→ **Saved entries**:
____

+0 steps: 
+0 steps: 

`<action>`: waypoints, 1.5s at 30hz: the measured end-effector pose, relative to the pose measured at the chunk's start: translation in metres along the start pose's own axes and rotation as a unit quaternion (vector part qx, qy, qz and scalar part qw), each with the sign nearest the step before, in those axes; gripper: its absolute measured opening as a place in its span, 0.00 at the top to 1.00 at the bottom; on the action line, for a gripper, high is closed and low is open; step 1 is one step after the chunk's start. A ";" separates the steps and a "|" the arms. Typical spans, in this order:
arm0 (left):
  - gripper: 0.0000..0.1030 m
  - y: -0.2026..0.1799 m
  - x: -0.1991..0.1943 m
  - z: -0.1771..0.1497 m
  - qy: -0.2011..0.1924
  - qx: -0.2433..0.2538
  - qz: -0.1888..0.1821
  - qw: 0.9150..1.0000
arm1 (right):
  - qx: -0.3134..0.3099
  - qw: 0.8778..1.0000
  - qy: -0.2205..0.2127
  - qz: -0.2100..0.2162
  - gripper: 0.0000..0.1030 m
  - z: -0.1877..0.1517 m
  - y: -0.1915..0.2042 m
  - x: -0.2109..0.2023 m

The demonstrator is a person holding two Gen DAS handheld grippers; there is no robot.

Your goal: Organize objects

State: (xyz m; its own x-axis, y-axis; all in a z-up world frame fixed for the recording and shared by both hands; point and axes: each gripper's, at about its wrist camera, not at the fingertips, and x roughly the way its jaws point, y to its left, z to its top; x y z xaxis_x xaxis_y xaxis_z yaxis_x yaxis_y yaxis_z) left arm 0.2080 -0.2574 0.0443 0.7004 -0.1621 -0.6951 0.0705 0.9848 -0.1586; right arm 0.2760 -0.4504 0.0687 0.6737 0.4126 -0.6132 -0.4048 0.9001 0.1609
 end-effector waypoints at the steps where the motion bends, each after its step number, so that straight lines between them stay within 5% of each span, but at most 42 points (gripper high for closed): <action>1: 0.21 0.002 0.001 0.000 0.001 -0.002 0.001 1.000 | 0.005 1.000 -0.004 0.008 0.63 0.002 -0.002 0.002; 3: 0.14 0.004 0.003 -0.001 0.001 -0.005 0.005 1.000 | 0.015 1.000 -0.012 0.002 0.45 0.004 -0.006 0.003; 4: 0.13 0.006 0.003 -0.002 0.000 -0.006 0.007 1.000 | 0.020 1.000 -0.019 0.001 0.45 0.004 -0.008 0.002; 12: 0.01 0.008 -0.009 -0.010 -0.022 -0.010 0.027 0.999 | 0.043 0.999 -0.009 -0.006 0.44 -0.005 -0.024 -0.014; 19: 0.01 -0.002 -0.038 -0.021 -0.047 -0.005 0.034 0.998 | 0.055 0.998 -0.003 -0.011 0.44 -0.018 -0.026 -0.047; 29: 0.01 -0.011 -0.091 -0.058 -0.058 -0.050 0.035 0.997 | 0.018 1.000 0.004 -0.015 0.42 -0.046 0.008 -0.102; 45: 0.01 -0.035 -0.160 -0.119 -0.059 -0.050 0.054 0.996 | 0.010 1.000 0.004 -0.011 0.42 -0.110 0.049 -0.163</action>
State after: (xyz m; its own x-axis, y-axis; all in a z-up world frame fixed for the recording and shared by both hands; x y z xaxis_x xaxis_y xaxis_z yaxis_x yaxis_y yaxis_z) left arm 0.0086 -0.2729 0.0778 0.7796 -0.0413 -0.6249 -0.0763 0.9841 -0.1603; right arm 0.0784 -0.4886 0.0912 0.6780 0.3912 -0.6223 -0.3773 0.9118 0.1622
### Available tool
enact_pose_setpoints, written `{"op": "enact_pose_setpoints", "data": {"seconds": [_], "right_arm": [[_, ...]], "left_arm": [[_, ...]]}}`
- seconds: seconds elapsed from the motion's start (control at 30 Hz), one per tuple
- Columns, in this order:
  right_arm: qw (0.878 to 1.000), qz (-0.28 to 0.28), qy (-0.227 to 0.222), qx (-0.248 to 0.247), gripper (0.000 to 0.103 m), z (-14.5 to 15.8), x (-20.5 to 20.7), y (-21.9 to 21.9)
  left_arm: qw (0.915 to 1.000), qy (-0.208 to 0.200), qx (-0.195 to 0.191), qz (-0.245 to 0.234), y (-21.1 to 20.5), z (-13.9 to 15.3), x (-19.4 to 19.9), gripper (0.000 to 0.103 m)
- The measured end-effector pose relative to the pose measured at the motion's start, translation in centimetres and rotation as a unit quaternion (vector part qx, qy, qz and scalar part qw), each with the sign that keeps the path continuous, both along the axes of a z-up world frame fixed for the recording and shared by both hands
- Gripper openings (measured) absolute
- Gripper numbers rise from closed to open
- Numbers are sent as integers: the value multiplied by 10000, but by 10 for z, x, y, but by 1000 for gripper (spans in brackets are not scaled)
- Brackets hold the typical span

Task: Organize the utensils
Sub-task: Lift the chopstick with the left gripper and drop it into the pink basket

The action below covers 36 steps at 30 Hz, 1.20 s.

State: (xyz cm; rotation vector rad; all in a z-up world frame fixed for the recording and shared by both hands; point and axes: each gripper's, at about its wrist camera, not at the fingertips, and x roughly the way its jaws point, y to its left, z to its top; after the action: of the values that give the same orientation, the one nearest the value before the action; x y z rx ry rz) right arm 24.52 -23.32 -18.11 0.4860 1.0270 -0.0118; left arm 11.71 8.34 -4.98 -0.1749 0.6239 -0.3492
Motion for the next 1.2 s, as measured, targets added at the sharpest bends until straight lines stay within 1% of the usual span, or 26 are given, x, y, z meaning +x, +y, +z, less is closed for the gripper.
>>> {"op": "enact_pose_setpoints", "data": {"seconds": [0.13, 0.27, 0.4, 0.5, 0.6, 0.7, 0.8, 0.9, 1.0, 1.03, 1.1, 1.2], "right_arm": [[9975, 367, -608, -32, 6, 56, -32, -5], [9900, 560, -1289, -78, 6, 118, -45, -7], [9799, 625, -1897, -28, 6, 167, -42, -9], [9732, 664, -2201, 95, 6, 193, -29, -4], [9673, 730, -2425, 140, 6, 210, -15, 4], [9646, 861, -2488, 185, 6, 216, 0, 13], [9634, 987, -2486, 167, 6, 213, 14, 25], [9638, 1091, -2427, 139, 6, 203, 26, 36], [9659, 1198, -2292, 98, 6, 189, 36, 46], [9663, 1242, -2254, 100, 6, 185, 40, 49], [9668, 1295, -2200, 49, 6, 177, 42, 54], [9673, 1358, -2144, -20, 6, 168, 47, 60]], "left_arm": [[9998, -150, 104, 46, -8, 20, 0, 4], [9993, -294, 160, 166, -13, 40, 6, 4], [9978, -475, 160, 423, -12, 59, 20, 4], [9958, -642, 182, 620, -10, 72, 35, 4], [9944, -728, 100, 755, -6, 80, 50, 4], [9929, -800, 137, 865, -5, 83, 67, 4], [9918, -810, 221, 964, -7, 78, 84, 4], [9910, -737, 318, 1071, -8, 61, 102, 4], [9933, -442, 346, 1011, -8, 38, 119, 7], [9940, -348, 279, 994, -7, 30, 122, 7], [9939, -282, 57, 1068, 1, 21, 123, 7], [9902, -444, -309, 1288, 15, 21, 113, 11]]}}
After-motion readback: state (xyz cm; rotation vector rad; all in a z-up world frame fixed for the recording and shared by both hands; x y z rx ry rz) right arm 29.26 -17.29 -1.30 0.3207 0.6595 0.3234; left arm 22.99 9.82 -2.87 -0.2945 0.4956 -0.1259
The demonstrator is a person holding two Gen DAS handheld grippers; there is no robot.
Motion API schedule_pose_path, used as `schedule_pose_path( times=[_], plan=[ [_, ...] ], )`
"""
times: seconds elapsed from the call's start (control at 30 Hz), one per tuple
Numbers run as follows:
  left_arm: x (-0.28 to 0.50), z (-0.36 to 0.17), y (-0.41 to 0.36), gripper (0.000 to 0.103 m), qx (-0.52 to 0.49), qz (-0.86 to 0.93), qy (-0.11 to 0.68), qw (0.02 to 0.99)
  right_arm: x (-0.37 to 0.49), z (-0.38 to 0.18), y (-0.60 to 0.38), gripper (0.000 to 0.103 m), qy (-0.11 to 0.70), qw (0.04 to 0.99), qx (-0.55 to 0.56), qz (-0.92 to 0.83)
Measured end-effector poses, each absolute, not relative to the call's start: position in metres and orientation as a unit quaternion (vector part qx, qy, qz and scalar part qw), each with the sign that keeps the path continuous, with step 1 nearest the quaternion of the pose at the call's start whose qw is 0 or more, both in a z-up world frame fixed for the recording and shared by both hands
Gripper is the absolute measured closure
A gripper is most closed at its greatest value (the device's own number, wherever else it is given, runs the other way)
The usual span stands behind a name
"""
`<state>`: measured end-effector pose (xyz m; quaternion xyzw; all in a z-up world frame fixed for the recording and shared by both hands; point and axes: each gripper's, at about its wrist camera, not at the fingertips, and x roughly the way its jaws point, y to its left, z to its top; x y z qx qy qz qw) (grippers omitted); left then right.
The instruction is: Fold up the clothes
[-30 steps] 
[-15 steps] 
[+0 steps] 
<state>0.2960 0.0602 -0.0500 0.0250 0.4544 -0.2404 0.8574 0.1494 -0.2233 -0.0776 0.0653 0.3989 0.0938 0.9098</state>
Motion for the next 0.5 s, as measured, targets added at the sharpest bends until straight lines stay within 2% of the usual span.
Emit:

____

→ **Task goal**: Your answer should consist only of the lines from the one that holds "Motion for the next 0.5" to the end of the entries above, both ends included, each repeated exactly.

→ **Answer to this problem**:
Motion for the next 0.5 s, as measured, targets added at the sharpest bends until straight lines stay within 2% of the usual span.
Emit:

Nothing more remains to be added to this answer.